Pour les autres actes, le juge administratif ne craint pas de se référer aux données statistiques. Ainsi, s'agissant de réactions allergiques après une chimionucléolyse, la Cour administrative d'appel de Lyon, pour admettre la demande, prend soin de relever que la réaction allergique se produit " dans 1 à 2 % des cas ", mais que " cette réaction est le plus souvent bénigne et que le risque de lésion cérébrale majeure, tel qu'en l'espèce, est beaucoup plus exceptionnel, avec une fréquence de l'ordre de 6 à 23 cas pour 10.000 selon les diverses études réalisées sur ce sujet ".
En sens inverse, et pour écarter une demande, la Cour administrative d'appel de Nancy relève que " la survenue d'un hématome après une intervention sur un canal lombaire étroit... est une complication rare, mais non exceptionnelle ".
De même, la Cour administrative d'appel de Bordeaux estime que le risque de perforation de la veine cave à la suite de la pose d'un filtre de Greenfields " ne présente pas un caractère exceptionnel ".
Il faut encore, selon la jurisprudence " Bianchi ", que le dommage causé soit " sans rapport avec l'état initial du patient, comme avec l'évolution prévisible de cet état " .
Comme l'expliquait Serge Daël, Commissaire du Gouvernement, dans ses conclusions sur cet arrêt : " dans la plupart des cas, les conséquences néfastes d'un acte ou d'un traitement médical sont la contrepartie inévitable d'un risque accepté en vue d'une guérison espérée et l'accident trouve sa cause directe dans la personne même de la victime, c'est-à-dire dans sa maladie ".

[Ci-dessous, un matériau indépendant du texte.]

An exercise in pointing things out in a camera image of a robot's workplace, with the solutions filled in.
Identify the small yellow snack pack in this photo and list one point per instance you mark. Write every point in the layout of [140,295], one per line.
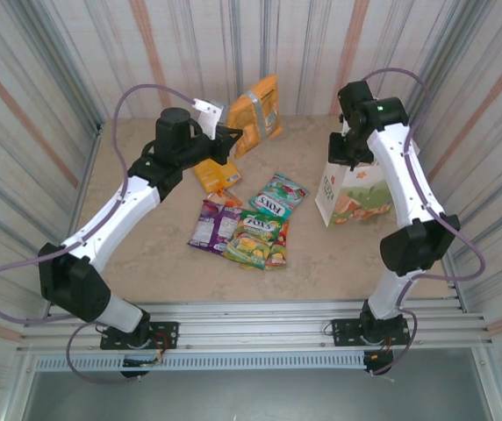
[213,173]

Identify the large orange snack bag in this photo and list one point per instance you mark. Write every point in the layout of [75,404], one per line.
[255,114]

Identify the teal Fox's candy bag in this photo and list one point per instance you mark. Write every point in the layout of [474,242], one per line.
[277,197]

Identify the purple snack bag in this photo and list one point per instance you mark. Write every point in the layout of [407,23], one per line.
[213,226]

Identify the green Fox's candy bag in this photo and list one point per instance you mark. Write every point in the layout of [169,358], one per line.
[253,241]

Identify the illustrated white paper bag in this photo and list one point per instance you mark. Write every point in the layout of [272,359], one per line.
[347,197]

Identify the red Fox's fruits candy bag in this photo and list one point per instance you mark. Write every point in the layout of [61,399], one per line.
[279,250]

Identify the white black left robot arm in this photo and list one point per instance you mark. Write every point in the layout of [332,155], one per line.
[102,228]

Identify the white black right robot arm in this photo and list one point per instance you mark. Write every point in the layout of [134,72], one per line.
[402,175]

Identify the grey metal panel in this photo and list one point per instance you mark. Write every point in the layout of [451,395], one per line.
[251,397]

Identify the aluminium rail frame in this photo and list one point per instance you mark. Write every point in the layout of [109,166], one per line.
[251,322]

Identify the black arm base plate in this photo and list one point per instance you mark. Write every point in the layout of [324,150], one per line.
[345,331]
[167,331]

Pour admettre la responsabilité sans faute, il faudra au contraire que les conséquences de l'acte médical se détachent de celles de l'état initial du patient : " la disproportion doit éclater entre cet état et les conséquences du remède ; l'accident doit avoir créé une situation entièrement nouvelle, dont la thérapeutique est la véritable cause " .
Ce sont ces considérations qui ont justifié neuf arrêts de rejet sur les 23 décisions négatives analysées.
On le voit, les obstacles sont nombreux sur la route des victimes d'accidents médicaux à l'hôpital et le bilan de sept années de jurisprudence " Bianchi " est sinon insignifiant, du moins maigre : une décision favorable en moyenne par an au niveau des cours administratives d'appel.
Il n'y a d'ailleurs pas lieu de s'en étonner. Dès 1993, le Conseil d'Etat avait lui-même conçu cette jurisprudence comme devant jouer exceptionnellement . M. Daël parlait même d'une " dose très exceptionnelle de responsabilité sans faute " dans le secteur hospitalier.
Toutefois, cette jurisprudence aura eu au moins le mérite d'être un véritable signal d'alarme à l'intention des pouvoirs publics.
* 1 Ce qui amène à préférer la formulation " aléa médical " à la formulation " aléa thérapeutique " plus restrictive.
* 2 Cf. Pierre Sargos, " L'aléa thérapeutique devant le juge judiciaire ", in JCP La Semaine juridique Edition générale , n° 5, 2 février 2000, pp. 189-193.
* 3 Cf. Christian Larroumet, " L'indemnisation de l'aléa thérapeutique ", in Recueil Dalloz , 1999, Cahier chronique, pp. 33-37.
* 4 Cf. Etienne Gouesse, " Réflexions sur l'aléa thérapeutique et son indemnisation ", in Petites affiches , 25 janvier 2000, n° 17, pp. 10-21.
* 5 Frédéric Thiriez, " La jurisprudence " Bianchi " : symbole ou réalité ", in Droit administratif , Editions du Juris-Classeur, janvier 2001 ; pp. 9-10.
* 6 Il s'agit de :
- d'une artériographie (comme dans l'affaire Bianchi) ayant entraîné une hémiplégie droite sévère avec aphasie sérieuse (IPP 70 %) ;
- d'une chimionucléolyse ayant provoqué une réaction allergique entraînant d'importantes séquelles neurologiques (IPP 80 %) ;
- d'une intervention chirurgicale sur une scoliose dorsale ayant provoqué une paraplégie (IPP 85 %).